**PROBLEM TO SOLVE:** Restate the data below word for word, leaving nothing out.

**INPUT DATA:**
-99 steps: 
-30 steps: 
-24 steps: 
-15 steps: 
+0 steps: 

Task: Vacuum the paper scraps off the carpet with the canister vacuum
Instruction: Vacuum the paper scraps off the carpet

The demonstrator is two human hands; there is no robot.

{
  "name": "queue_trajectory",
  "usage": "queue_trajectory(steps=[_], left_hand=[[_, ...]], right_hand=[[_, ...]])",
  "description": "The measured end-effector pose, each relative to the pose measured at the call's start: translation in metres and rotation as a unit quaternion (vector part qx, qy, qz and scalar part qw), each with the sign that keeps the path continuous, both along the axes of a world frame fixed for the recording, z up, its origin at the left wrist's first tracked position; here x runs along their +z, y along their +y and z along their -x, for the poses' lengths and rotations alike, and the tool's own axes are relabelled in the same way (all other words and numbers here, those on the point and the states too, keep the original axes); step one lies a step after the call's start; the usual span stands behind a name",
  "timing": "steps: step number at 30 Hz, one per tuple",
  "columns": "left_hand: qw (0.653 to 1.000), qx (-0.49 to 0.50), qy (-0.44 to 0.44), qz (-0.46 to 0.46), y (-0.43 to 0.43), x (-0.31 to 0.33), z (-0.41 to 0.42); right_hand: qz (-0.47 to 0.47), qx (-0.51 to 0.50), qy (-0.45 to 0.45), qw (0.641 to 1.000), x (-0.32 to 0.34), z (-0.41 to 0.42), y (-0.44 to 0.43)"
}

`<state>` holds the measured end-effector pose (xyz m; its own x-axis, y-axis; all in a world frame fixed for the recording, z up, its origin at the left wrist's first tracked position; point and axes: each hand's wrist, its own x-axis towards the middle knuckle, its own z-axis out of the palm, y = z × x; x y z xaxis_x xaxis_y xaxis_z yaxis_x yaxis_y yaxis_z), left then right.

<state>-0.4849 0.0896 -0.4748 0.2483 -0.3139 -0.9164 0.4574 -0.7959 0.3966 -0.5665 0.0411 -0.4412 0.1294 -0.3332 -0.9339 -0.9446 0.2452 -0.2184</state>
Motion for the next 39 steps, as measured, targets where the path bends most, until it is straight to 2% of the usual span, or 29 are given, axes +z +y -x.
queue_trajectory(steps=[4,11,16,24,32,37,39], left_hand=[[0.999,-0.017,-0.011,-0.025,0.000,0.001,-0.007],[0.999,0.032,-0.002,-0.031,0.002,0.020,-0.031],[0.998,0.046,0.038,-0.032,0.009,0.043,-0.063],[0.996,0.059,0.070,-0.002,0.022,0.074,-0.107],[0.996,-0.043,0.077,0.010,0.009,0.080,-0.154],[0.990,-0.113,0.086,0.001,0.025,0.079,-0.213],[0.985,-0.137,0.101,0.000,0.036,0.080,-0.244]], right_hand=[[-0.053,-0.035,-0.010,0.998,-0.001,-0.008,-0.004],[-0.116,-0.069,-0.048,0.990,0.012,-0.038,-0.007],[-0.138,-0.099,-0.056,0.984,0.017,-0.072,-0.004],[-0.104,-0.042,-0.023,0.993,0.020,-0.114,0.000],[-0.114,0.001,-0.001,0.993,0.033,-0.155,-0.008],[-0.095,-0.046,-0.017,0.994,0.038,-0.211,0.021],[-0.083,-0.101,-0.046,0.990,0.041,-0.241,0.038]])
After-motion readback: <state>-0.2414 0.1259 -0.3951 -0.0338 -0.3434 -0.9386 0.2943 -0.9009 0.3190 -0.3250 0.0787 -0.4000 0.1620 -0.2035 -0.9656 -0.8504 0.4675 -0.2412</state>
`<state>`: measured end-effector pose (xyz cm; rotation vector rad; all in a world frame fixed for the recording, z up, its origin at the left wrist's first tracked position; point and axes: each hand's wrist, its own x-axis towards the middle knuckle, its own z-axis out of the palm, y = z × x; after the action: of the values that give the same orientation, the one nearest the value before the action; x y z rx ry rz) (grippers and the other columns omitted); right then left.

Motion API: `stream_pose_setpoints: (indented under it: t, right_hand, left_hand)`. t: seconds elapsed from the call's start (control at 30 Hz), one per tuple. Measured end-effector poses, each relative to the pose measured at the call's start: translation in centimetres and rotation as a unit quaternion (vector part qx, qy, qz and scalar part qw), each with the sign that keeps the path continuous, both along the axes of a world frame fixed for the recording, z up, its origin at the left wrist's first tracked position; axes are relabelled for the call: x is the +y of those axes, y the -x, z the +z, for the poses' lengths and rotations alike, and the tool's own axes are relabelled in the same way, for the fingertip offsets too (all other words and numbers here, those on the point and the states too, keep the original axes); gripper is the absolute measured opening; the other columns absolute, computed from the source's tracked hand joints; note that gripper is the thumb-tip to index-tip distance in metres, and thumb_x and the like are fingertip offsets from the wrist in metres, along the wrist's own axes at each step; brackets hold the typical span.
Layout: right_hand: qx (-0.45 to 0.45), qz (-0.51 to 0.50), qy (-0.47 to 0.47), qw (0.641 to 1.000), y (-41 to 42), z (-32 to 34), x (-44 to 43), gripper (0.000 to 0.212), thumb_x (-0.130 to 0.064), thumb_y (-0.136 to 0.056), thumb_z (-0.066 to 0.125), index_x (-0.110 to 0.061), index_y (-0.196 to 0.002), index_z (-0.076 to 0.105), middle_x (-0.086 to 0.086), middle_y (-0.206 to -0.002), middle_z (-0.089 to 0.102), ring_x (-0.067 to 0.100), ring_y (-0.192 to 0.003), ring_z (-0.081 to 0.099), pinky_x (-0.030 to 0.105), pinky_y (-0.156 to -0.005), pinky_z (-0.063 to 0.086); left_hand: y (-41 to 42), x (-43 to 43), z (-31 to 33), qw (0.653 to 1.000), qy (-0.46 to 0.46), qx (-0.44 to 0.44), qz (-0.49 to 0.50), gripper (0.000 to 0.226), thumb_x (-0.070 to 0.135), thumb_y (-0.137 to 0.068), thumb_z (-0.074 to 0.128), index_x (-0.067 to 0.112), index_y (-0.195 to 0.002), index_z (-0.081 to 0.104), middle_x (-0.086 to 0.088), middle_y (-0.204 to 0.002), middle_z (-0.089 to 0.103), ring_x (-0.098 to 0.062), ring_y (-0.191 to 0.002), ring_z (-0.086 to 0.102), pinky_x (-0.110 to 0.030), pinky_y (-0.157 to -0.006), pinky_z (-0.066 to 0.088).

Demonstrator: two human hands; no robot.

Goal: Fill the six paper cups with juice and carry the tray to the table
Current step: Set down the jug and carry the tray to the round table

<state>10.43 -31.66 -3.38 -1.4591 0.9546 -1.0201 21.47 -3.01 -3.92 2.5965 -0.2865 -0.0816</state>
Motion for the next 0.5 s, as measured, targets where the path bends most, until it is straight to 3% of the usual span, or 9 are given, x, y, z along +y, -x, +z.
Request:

**SOLUTION FOR THIS PROBLEM:**
-99 steps: 
-30 steps: 
-24 steps: 
-15 steps: 
+0 steps: 

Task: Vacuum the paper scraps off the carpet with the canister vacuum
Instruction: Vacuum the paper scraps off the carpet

The demonstrator is two human hands; there is no robot.

{
  "name": "queue_trajectory",
  "usage": "queue_trajectory(steps=[_], left_hand=[[_, ...]], right_hand=[[_, ...]])",
  "description": "The measured end-effector pose, each relative to the pose measured at the call's start: translation in metres and rotation as a unit quaternion (vector part qx, qy, qz and scalar part qw), each with the sign that keeps the path continuous, both along the axes of a world frame fixed for the recording, z up, its origin at the left wrist's first tracked position; here x runs along their +z, y along their +y and z along their -x, for the poses' lengths and rotations alike, and the tool's own axes are relabelled in the same way (all other words and numbers here, those on the point and the states too, keep the original axes); step one lies a step after the call's start; the usual span stands behind a name",
  "timing": "steps: step number at 30 Hz, one per tuple",
  "columns": "left_hand: qw (0.653 to 1.000), qx (-0.49 to 0.50), qy (-0.44 to 0.44), qz (-0.46 to 0.46), y (-0.43 to 0.43), x (-0.31 to 0.33), z (-0.41 to 0.42); right_hand: qz (-0.47 to 0.47), qx (-0.51 to 0.50), qy (-0.45 to 0.45), qw (0.641 to 1.000), x (-0.32 to 0.34), z (-0.41 to 0.42), y (-0.44 to 0.43)"
}

`<state>` holds the measured end-effector pose (xyz m; its own x-axis, y-axis; all in a world frame fixed for the recording, z up, its origin at the left wrist's first tracked position; point and axes: each hand's wrist, its own x-axis towards the middle knuckle, its own z-axis out of the palm, y = z × x; x y z xaxis_x xaxis_y xaxis_z yaxis_x yaxis_y yaxis_z), left then right.

<state>-0.4849 0.0896 -0.4748 0.2483 -0.3139 -0.9164 0.4574 -0.7959 0.3966 -0.5665 0.0411 -0.4412 0.1294 -0.3332 -0.9339 -0.9446 0.2452 -0.2184</state>
Motion for the next 39 steps, as measured, targets where the path bends most, until it is straight to 2% of the usual span, or 29 are given, axes +z +y -x.
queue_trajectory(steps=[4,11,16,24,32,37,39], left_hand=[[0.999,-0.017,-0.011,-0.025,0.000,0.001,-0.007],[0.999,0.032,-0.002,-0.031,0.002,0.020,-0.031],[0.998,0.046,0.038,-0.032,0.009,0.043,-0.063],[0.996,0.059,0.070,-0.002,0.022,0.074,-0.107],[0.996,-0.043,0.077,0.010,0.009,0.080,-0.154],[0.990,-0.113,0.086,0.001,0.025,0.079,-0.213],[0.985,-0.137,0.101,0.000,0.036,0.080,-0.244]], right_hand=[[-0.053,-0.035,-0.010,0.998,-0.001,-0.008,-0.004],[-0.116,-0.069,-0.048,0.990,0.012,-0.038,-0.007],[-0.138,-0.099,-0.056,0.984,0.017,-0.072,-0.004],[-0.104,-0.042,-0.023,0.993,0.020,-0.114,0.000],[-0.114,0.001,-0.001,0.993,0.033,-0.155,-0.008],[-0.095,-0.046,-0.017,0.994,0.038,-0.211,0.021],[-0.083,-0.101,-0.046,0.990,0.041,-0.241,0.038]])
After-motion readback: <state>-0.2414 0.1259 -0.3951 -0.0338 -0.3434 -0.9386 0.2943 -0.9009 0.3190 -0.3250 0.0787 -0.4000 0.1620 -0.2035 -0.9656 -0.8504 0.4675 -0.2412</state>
`<state>`: measured end-effector pose (xyz cm; rotation vector rad; all in a world frame fixed for the recording, z up, its origin at the left wrist's first tracked position; point and axes: each hand's wrist, its own x-axis towards the middle knuckle, its own z-axis out of the palm, y = z × x; after the action: of the values that give the same orientation, the one nearest the value before the action; x y z rx ry rz) (grippers and the other columns omitted); right then left.

Motion API: `stream_pose_setpoints: (indented under it: t, right_hand, left_hand)`. t: seconds elapsed from the call's start (control at 30 Hz), one per tuple. Measured end-effector poses, each relative to the pose measured at the call's start: translation in centimetres and rotation as a unit quaternion (vector part qx, qy, qz and scalar part qw), each with the sign that keeps the path continuous, both along the axes of a world frame fixed for the recording, z up, its origin at the left wrist's first tracked position; axes are relabelled for the call: x is the +y of those axes, y the -x, z the +z, for the poses' lengths and rotations alike, and the tool's own axes are relabelled in the same way, for the fingertip offsets too (all other words and numbers here, those on the point and the states too, keep the original axes); gripper is the absolute measured opening; the other columns absolute, computed from the source's tracked hand joints; note that gripper is the thumb-tip to index-tip distance in metres, and thumb_x and the like are fingertip offsets from the wrist in metres, along the wrist's own axes at each step; brackets hold the typical span.
Layout: right_hand: qx (-0.45 to 0.45), qz (-0.51 to 0.50), qy (-0.47 to 0.47), qw (0.641 to 1.000), y (-41 to 42), z (-32 to 34), x (-44 to 43), gripper (0.000 to 0.212), thumb_x (-0.130 to 0.064), thumb_y (-0.136 to 0.056), thumb_z (-0.066 to 0.125), index_x (-0.110 to 0.061), index_y (-0.196 to 0.002), index_z (-0.076 to 0.105), middle_x (-0.086 to 0.086), middle_y (-0.206 to -0.002), middle_z (-0.089 to 0.102), ring_x (-0.067 to 0.100), ring_y (-0.192 to 0.003), ring_z (-0.081 to 0.099), pinky_x (-0.030 to 0.105), pinky_y (-0.156 to -0.005), pinky_z (-0.063 to 0.086); left_hand: y (-41 to 42), x (-43 to 43), z (-31 to 33), qw (0.653 to 1.000), qy (-0.46 to 0.46), qx (-0.44 to 0.44), qz (-0.49 to 0.50), gripper (0.000 to 0.226), thumb_x (-0.070 to 0.135), thumb_y (-0.137 to 0.068), thumb_z (-0.074 to 0.128), index_x (-0.067 to 0.112), index_y (-0.195 to 0.002), index_z (-0.081 to 0.104), middle_x (-0.086 to 0.088), middle_y (-0.204 to 0.002), middle_z (-0.089 to 0.103), ring_x (-0.098 to 0.062), ring_y (-0.191 to 0.002), ring_z (-0.086 to 0.102), pinky_x (-0.110 to 0.030), pinky_y (-0.157 to -0.006), pinky_z (-0.066 to 0.088).

Demonstrator: two human hands; no robot.

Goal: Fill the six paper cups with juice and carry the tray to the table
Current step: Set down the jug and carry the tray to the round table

<state>10.43 -31.66 -3.38 -1.4591 0.9546 -1.0201 21.47 -3.01 -3.92 2.5965 -0.2865 -0.0816</state>
Motion for the next 0.5 s, as measured, targets where the path bends most, until it is straight to 3% of the usual span, or 9 are given, x, y, z along +y, -x, +z.
Request:

There is nothing more to add to this answer.